Beijing possesses both the means and motives to tamper with important national debates and will seek any opportunity to exploit our democratic freedoms in order to gain the upper hand, writes Marcus Kolga.
By Marcus Kolga, October 1, 2019
Over the past three years, a growing din of alarm bells have warned us about the threat of Russian foreign influence campaigns against our elections, our media, and our democracy.
Other malign totalitarian regimes have engaged in similar operations to manipulate our perceptions in efforts to polarize debate and divide us. China is no exception.
Over the past weeks, a massive “state-backed information operation” targeting the Hong Kong pro-democracy movement and activists was detected and exposed by major social media platforms Twitter, Facebook, and Google.
Twitter identified some 200,000 accounts, many of which “were deliberately and specifically attempting to sow political discord in Hong Kong, including undermining the legitimacy and political positions of the protest movement on the ground.” According to Twitter’s research, most of the accounts and their subversive activity has been “state-backed.”
Based on a tip from Twitter, Facebook suspended several China-based accounts, groups, and pages that exposed thousands of Facebook users to disinformation aimed at undermining support for the pro-democracy movement in Hong Kong.
Canadian pro-democracy supporters have been targeted with threats published on the Beijing-controlled WeChat platform, and it’s been alleged that many of the Hong Kong counter-protests in Canadian cities have been organized by Chinese consulates.
The stream of national security issues surrounding Huawei that continue to dominate 5G network debates in many western nations, including Canada, have also been exposed to manipulation by Chinese regime propaganda and disinformation.
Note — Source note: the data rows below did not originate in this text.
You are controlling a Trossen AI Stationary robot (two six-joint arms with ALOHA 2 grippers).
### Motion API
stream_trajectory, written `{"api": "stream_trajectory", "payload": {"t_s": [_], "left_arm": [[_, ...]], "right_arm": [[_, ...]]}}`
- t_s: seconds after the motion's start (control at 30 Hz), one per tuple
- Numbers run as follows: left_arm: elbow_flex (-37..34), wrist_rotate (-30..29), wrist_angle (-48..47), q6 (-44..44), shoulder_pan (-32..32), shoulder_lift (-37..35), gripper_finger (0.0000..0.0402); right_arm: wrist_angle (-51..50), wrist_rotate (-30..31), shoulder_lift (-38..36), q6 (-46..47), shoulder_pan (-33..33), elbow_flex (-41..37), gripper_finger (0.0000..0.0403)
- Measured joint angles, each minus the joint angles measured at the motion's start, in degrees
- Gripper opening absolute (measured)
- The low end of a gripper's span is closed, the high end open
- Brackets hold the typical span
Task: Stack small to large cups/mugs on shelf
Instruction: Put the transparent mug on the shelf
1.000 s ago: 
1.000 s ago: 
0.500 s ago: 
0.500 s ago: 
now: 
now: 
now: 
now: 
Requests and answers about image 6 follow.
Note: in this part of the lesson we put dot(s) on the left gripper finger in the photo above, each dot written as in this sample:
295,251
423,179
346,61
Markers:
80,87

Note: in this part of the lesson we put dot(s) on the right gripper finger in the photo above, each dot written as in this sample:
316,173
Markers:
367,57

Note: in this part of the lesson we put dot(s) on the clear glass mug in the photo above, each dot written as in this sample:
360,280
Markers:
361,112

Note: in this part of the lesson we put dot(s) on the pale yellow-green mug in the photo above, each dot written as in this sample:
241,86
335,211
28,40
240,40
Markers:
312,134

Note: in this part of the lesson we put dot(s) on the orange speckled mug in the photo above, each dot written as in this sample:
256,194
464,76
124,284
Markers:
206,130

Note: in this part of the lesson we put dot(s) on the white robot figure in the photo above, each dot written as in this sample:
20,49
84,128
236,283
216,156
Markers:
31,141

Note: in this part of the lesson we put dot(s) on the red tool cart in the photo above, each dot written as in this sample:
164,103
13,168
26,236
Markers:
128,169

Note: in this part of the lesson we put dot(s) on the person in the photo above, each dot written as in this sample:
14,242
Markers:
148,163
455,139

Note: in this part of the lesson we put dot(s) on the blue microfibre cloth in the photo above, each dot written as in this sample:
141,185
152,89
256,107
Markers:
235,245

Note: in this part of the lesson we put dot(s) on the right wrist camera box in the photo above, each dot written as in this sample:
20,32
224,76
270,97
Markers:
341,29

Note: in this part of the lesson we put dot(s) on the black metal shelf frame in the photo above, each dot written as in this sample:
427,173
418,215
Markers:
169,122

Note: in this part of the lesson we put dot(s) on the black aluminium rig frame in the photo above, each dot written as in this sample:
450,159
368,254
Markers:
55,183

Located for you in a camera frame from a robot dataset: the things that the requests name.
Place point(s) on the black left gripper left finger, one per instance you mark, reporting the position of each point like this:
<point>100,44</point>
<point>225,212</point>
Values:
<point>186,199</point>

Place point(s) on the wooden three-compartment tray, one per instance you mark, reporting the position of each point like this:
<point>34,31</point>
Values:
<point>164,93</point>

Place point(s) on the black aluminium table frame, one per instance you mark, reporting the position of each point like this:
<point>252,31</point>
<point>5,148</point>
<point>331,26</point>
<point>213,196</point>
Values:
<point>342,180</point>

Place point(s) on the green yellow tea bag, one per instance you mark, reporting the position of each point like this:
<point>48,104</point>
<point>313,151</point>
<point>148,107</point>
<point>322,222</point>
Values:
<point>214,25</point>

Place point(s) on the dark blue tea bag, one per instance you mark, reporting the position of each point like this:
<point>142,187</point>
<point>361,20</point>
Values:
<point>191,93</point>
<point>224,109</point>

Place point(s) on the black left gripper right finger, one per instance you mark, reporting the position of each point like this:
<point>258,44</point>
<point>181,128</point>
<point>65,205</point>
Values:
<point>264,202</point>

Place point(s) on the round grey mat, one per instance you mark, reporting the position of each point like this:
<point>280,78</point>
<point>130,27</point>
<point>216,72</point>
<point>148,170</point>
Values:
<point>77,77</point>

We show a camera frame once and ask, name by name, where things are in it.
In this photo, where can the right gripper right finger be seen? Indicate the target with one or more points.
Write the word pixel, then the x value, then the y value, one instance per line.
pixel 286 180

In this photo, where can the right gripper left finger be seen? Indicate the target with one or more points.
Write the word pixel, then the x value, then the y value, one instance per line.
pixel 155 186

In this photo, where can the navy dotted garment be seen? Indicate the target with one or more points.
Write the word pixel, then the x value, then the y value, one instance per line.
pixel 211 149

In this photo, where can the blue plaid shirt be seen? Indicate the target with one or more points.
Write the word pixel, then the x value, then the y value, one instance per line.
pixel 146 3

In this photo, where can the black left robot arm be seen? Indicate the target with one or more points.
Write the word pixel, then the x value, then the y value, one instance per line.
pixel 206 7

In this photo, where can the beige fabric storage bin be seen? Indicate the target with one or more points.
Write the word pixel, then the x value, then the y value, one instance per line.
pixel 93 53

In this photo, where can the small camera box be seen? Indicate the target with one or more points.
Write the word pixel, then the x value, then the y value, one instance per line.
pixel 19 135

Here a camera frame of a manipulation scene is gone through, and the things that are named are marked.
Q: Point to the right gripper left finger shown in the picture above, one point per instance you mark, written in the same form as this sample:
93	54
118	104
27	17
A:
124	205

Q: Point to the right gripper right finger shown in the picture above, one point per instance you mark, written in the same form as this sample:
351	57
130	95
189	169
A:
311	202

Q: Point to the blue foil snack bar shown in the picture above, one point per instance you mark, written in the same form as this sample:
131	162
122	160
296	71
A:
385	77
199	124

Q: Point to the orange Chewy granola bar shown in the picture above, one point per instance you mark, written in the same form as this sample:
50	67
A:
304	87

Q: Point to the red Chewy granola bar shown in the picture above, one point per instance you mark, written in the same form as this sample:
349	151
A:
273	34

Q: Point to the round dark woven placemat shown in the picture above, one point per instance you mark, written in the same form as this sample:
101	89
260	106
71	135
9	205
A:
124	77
In fact, the same accounts that were recently banned by the social media giants for targeting Hong Kong protestors are also broadcasting state propaganda about Huawei.
Indeed, even when not directly ordered by Beijing, the growing presence and influence of hyper-nationalist Chinese netizens is becoming harder to ignore. While they are most aggressive in their volatility toward fellow Chinese nationals and expatriates, one need not look far to see their coordinated impact on all manner of public policy debates related to China.
Take for example a recent Toronto Star “Big Debate,” a series that presents expert takes on both sides of some major public policy topics. At issue was whether Huawei should be banned from Canadian 5G networks. The “yes” side was argued by Brian Lee Crowley, managing director of the Macdonald-Laurier Institute, and “no” by former MP Stockwell Day, who is a member of the Canada China Business Council and a board member of Telus. Readers were given an opportunity to vote for which side of the debate they agree with in a simple poll.
The “yes” side in a similar recent “Big Debate” poll about whether Canada should “get tough on China” received 84 percent support, with a final total 493 over 93. These volumes of votes are fairly typical for this segment. However, things played out much differently for the Huawei poll.
Initially, the poll looked to be split along reasonably similar lines, with a few hundred votes on each side and Crowley’s “yes” side receiving a strong majority. Then, following some purported WeChat posting by an apparent Huawei employee, as well as allegations of involvement by the Chinese embassy in Ottawa, the results flipped radically, with thousands upon thousands of users voting, storming the poll.
Over the last few weeks, once the dust had cleared, this war over an internet poll eventually settled to where the initial percentages had pointed. With over 16,000 votes and counting, the “yes” side has clawed back to over 60 percent support.
While there may be a good and obvious explanation for the unusual characteristics of this poll, the bulk of immediately available evidence points to the activation of netizens to storm the poll. It also fits the well-known modus operandi of the image-conscious Chinese telecom and its masters in Beijing.
Whether it’s propaganda promoted by the Chinese regime or by the company itself—one could be excused for not being able to tell the difference—Canadians should rightfully question the aims of these state actors and the army of pro-regime netizens that promote them.
The issue is not the result of a poll on a Canadian news website; it is rather the fact that there is nothing preventing these same foreign groups from potentially disrupting and interfering in Canada’s information environment during the federal election. Ironically, the Toronto Star is blocked by the communist authorities in mainland China. Had it not been, any subversive attempts at storming the poll would have likely had more success.
Just as the Russian government has used former diplomats and academics to advocate and promote its interests and positions in Canada, so too does China, taking advantage of our political system, business interests, and sympathetic diaspora media, as well as anyone of consequence who is willing to cast aside their moral conscience and allegiance in favour of lucrative paychecks.
Malign states, such as China and Russia, which possess both the means and motives to tamper with important national debates, will seek any opportunity to exploit our democratic freedoms in order to gain the upper hand.
Canadians must be alert and vigilant against such efforts. Resilience against foreign disinformation starts with us being mindful about the information that we’re consuming and the motivations of those who are advocating for positions that do not align with Canada’s interests.
Marcus Kolga is a digital communications strategist, writer, filmmaker and expert on foreign disinformation and Russian affairs. He is a Senior Fellow at the Macdonald-Laurier Institute’s Centre for Advancing Canada’s Interests Abroad.